Commit 3168e3f
Fused kernels and removal of torch cuda synchronize (#105)
* Add fused Triton RoPE kernel
Replaces the eager apply_rope sequence (~5-6 elementwise kernels per call)
with a single Triton kernel for both forward and backward. Reduces kernel
launch overhead in the training forward path, where RoPE accounts for
roughly 15-20% of the 21k kernels/call at Qwen3-4B scale.
Opt-in via `--sdpa.fused_rope true`. Falls back to eager apply_rope when
Triton is unavailable or the input shape/dtype is unsupported.
Correctness: verified against fp64 reference across bf16/fp16/fp32 and
Qwen3 shapes. Fused kernel accumulates in fp32 internally and is typically
more accurate than eager (0.69x mean error vs fp64).
Measured on Qwen3-4B, A100-40GB, Helmet nq 64k, cpu_offload=True:
- Training (6 steps): 1199s -> 1174s (-2.1%)
- Validation: 1111s -> 1076s (-3.1%)
- val_loss: 18.248 -> 16.264 (slight improvement, likely fp32 accumulation)
Standalone microbenchmark at Qwen3 Q shape (2, 32, 2048, 128) bf16:
- Forward: 0.394 ms -> 0.070 ms (5.6x)
- Forward+backward: 1.061 ms -> 0.339 ms (3.1x)
* Add fused Triton RMSNorm kernel
Replaces the eager RMSNorm.forward (fp32 cast + x*x + mean + rsqrt + normalize
+ mul weight + cast-back = ~5-6 kernels) with a single Triton forward kernel.
Backward uses two kernels: a row-parallel kernel for dL/dx and a split-K
two-pass reduction for dL/dw.
The dL/dw split-K design: a first pass produces (n_m_blocks, D) partial sums
in parallel across both M and D; a second pass reduces partials along M per
column. Target ~432 total programs (4 per SM on A100) for full occupancy.
Opt-in via `--sdpa.fused_rmsnorm true`. When enabled, monkey-patches both
`keys_values.model.RMSNorm.forward` and `litgpt.model.RMSNorm.forward` so
all existing call sites (norm_1, post_attention_norm, norm_2, post_mlp_norm,
norm_q, norm_k, ln_f) transparently benefit. Falls back to the original
eager forward when Triton is unavailable, the tensor is on CPU, or D > 16384.
Correctness: verified against fp64 reference across bf16/fp16/fp32 and Qwen3
shapes. The fused forward accumulates in fp32 and is slightly more accurate
than eager in the Gemma add_unit_offset path.

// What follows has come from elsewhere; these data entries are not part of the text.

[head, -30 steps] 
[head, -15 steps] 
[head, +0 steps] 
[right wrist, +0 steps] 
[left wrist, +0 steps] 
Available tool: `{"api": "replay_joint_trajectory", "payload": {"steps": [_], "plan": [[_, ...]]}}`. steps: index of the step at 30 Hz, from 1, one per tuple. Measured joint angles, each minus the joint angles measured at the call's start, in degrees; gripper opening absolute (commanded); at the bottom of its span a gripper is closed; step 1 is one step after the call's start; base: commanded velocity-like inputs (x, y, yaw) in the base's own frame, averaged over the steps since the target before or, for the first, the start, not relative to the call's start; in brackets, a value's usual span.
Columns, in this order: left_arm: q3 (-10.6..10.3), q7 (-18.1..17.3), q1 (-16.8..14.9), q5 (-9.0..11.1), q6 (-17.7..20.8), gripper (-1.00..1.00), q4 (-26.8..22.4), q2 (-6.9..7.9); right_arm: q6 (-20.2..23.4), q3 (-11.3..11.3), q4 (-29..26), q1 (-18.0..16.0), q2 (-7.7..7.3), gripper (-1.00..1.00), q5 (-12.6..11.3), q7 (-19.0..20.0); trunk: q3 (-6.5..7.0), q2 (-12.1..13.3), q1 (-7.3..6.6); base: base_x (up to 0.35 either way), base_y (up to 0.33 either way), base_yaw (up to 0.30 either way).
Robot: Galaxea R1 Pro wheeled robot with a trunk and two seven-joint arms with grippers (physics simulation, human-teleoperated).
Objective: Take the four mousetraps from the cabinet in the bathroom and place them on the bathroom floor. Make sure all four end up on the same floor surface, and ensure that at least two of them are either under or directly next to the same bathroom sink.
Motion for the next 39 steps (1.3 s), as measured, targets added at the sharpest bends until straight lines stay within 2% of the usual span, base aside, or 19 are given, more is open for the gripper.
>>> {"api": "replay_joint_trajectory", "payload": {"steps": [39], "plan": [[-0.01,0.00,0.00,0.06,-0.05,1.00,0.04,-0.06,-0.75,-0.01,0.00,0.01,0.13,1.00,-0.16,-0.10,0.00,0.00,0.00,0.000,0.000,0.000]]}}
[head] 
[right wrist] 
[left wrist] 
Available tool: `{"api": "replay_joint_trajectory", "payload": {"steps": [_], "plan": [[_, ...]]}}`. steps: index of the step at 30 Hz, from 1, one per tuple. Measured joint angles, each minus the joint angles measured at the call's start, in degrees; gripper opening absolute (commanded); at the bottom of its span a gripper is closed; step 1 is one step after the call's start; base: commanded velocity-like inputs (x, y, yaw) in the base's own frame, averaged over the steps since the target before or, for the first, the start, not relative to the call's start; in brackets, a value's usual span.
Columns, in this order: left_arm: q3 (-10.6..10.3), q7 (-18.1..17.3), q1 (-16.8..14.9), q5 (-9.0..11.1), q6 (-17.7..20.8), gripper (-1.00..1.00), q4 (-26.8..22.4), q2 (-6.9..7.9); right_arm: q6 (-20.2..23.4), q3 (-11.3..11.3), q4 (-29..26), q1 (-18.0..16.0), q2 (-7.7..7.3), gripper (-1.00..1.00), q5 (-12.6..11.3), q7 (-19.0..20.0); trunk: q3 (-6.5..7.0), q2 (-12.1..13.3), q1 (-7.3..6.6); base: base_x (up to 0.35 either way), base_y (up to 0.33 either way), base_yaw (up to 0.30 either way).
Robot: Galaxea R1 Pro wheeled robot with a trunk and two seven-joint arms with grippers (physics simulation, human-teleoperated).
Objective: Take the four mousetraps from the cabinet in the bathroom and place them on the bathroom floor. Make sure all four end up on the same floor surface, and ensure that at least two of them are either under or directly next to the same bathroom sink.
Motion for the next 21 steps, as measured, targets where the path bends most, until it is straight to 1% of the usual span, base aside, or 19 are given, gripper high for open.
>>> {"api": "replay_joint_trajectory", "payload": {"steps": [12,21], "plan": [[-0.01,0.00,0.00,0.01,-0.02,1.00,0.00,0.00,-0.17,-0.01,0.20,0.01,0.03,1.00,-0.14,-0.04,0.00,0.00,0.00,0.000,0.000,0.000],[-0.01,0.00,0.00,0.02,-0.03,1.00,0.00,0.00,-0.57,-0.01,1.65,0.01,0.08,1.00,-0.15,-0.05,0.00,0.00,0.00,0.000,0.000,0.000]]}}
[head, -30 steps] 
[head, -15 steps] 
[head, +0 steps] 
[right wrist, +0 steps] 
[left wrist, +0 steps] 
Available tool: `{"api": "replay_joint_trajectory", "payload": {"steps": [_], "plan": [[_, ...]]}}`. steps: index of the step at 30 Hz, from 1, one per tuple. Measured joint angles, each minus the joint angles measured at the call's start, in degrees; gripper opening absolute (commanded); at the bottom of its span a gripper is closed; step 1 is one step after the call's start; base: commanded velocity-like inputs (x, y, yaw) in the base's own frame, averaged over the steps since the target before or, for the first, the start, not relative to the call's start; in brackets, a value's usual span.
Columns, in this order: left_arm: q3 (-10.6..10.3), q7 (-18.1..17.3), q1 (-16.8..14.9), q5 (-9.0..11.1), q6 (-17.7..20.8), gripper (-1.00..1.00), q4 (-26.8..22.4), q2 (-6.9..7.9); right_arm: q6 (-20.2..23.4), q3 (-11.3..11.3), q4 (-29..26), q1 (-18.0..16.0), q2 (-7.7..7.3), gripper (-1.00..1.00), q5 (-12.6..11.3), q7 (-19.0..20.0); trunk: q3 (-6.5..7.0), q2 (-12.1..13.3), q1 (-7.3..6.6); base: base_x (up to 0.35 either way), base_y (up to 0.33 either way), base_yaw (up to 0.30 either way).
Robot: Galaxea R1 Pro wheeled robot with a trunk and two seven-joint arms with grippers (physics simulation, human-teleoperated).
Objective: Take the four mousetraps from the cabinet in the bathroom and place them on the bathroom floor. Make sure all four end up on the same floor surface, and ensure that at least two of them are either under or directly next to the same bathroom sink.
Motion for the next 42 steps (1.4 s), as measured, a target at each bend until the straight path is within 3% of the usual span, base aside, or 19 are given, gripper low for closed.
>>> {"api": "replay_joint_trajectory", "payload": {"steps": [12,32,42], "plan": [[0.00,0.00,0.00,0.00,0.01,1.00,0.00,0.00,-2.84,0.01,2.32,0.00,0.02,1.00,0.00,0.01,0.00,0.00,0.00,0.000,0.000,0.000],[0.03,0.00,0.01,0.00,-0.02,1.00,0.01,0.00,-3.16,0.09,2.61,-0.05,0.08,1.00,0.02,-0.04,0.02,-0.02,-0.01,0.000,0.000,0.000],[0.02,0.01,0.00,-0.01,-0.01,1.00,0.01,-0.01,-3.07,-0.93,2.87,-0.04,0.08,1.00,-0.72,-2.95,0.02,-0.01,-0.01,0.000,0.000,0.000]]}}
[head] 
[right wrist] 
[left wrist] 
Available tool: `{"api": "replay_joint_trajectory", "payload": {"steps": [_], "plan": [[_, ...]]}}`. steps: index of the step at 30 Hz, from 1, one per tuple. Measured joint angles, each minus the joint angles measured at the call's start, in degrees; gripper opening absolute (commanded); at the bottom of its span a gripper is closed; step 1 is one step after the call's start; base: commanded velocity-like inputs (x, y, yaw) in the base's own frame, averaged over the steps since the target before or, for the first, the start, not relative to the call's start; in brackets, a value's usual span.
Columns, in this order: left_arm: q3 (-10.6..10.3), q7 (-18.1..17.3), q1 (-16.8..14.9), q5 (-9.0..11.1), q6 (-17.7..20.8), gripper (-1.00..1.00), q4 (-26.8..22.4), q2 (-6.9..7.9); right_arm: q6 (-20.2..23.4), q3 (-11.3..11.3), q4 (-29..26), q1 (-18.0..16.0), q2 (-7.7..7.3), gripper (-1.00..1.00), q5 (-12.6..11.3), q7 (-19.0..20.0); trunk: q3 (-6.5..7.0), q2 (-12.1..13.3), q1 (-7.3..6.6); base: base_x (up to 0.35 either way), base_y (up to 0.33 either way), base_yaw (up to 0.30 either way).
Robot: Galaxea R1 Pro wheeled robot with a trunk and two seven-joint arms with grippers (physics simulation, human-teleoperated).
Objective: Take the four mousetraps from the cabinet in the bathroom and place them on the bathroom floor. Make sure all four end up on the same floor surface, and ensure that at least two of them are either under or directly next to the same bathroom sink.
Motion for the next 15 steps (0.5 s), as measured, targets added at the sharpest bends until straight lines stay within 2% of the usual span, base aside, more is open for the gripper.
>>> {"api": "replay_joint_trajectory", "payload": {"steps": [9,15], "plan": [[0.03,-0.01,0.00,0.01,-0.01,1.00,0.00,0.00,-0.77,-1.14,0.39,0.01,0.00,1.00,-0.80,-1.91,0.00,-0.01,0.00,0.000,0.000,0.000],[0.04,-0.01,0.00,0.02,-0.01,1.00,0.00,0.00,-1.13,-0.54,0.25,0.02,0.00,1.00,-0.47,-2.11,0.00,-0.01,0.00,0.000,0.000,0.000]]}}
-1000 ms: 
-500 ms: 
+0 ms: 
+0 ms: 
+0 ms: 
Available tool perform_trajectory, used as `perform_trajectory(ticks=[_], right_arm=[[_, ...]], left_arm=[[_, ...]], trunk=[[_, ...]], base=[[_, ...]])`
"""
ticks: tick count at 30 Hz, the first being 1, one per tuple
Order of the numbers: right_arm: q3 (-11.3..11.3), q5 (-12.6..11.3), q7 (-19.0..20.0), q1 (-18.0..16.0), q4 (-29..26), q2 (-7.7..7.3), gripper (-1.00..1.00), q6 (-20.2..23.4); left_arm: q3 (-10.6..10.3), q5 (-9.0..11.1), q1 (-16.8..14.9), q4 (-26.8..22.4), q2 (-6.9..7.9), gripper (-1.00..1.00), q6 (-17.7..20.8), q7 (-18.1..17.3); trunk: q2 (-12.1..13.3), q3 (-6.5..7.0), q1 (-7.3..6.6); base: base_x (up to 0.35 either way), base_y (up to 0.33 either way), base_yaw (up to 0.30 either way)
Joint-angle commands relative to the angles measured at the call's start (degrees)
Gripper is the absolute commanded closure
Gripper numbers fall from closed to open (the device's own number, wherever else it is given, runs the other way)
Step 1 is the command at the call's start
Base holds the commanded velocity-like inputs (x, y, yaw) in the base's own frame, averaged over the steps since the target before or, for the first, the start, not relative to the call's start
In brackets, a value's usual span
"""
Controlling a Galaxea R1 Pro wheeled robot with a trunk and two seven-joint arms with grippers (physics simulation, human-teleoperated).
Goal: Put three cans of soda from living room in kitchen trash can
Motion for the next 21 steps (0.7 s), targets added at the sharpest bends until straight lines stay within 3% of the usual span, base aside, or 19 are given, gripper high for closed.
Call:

Standalone microbenchmark at Qwen3 hidden (2, 2048, 2560) bf16:
- Forward: 0.355 ms -> 0.061 ms (5.8x)
- Forward+backward: 1.452 ms -> 0.430 ms (3.4x)
End-to-end on Qwen3-4B, Helmet nq 64k, A100-40GB, cpu_offload=True,
combined with --sdpa.fused_rope true:
- Training (6 steps): 1199s -> 1126s (-6.1%)
- Validation: 1111s -> 1034s (-6.9%)
- val_loss: 18.248 -> 18.504 (within variance)
- Total wall-clock: 2310s -> 2160s (-6.5%)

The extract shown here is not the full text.